Metrics

Metrics

A Metric in Evalion defines measurable criteria for evaluating your AI agent's performance during testing. Metrics provide quantitative and qualitative assessments of how well your agent meets specific success standards, enabling data-driven insights into conversation quality, technical performance, and user experience.

Metrics serve as the foundation for determining whether test cases pass or fail, and help identify specific areas where your agent excels or needs improvement.

Metric Types

Evalion supports two main categories of metrics to provide comprehensive agent evaluation:

Semantic Metrics

Evaluate your AI Agent's conversational understanding, response quality, and goal achievement:

  • Custom creation: Define specific criteria based on your business requirements.
  • Evaluation methods: Boolean (pass/fail) or Numeric (scored with thresholds).

Technical Metrics

Measure the performance and technical reliability of your AI Agent system during interactions.

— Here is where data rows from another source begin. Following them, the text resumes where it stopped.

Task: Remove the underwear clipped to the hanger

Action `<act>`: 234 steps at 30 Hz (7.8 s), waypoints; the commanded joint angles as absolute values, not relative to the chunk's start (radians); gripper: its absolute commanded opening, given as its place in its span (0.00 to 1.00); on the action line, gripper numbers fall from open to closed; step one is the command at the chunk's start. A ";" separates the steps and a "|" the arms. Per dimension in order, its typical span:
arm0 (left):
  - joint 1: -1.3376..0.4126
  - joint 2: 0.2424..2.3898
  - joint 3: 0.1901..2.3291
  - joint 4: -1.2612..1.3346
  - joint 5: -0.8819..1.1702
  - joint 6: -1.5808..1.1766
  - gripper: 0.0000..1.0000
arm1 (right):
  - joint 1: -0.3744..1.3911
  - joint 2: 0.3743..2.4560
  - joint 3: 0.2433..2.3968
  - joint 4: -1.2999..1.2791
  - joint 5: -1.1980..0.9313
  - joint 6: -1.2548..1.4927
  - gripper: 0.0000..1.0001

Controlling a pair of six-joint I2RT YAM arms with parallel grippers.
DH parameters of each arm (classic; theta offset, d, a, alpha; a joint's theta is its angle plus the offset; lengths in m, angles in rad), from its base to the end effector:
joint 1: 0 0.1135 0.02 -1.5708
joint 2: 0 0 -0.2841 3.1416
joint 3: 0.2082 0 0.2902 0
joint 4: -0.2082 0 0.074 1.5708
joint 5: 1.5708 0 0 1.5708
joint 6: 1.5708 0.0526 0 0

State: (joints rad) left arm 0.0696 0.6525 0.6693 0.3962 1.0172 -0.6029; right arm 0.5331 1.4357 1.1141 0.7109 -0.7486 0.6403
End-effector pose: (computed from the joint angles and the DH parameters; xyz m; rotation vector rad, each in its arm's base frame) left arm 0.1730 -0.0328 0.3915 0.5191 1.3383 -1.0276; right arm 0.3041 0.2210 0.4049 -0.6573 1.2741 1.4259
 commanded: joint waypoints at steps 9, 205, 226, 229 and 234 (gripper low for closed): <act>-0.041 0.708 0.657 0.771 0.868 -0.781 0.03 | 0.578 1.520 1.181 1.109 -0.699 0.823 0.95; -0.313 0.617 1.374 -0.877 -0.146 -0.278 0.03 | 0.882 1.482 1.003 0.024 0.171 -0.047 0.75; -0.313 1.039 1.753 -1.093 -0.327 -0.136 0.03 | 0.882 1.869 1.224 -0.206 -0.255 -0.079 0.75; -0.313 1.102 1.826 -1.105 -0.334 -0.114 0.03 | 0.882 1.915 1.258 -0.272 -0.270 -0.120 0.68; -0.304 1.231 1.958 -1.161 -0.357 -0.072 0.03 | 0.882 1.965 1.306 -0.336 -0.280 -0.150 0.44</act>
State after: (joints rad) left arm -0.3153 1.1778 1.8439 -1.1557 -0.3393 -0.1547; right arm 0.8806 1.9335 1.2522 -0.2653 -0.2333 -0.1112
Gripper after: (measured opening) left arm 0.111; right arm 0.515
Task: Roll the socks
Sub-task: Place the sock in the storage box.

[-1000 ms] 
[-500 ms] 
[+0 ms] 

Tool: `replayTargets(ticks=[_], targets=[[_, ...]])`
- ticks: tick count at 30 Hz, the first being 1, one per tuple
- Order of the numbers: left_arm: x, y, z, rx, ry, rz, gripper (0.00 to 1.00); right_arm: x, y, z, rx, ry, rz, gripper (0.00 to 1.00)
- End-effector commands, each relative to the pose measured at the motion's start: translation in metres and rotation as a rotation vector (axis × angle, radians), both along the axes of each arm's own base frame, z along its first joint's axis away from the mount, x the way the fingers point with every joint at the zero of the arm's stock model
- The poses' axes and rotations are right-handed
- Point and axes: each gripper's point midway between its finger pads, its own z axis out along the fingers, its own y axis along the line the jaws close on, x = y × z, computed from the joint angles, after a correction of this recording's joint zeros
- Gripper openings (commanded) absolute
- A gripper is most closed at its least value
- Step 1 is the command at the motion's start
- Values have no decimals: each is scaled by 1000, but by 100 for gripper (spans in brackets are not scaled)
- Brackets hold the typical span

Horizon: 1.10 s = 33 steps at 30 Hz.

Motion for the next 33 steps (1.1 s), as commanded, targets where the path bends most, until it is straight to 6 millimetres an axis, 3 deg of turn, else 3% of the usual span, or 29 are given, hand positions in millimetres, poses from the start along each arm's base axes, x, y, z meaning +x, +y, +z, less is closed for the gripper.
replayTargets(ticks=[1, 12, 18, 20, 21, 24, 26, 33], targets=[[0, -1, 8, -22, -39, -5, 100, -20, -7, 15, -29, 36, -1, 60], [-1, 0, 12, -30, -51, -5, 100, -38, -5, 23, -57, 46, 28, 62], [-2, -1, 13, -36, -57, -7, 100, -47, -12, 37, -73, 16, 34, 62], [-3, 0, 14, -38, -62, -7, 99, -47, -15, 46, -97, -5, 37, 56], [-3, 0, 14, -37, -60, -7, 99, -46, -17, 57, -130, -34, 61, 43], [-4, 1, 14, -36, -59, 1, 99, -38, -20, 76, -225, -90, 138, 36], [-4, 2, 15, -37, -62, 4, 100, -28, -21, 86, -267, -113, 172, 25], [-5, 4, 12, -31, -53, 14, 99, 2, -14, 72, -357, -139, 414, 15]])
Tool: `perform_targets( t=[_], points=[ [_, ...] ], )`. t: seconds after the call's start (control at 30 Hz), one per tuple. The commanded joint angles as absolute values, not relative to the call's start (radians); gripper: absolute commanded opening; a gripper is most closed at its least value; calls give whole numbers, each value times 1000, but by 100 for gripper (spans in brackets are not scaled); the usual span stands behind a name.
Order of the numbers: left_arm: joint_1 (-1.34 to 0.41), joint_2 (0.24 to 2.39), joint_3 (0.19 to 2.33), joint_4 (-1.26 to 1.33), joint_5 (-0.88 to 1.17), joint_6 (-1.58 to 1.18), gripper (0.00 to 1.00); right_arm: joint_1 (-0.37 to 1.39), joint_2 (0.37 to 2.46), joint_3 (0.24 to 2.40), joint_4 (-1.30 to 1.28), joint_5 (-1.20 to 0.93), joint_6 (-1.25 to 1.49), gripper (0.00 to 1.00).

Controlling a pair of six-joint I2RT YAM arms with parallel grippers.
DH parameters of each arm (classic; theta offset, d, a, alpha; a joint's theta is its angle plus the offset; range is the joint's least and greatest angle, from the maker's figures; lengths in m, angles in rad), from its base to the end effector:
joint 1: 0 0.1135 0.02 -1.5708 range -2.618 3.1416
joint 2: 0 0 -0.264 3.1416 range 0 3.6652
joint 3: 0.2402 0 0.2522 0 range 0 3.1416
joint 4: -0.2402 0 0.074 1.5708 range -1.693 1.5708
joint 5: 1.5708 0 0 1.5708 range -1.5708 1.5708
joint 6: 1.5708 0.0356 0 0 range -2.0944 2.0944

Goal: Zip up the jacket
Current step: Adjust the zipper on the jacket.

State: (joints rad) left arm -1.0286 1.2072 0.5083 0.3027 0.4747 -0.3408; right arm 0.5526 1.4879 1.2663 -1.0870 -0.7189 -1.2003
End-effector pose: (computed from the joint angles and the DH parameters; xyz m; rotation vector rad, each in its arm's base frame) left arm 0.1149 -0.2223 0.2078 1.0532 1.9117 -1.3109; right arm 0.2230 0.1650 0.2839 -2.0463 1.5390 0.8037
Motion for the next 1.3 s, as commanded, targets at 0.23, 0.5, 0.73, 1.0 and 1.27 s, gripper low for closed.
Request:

Evalion's Built-in technical metrics are automatically included in all test suites:

  • CSAT (Customer Satisfaction): AI-generated satisfaction score based on conversation analysis.
  • AVG_Latency: Average response time between user input and agent response.

These technical metrics require no configuration and provide consistent baseline measurements across all test runs.

Metric Components

Each metric consists of several key elements:

1. Metric Name

A clear, descriptive identifier for the measurement (e.g., "Proper Introduction" or "Information Accuracy and Conciseness").

2. Metric Type

Choose between Boolean (pass/fail) or Numeric (scored) evaluation methods based on what you need to measure:

  • Boolean Metric: Binary pass/fail measurements for specific requirements (e.g., "Agent introduces itself properly" - either it does or doesn't) .
  • Numeric Metric: Scored evaluations with configurable thresholds.
  • Score range: Typically, a 0-10 scale.
  • Pass threshold: Minimum score required for success.

3. Metric Description

A detailed explanation of what the metric measures and how it should be evaluated, providing context for consistent assessment.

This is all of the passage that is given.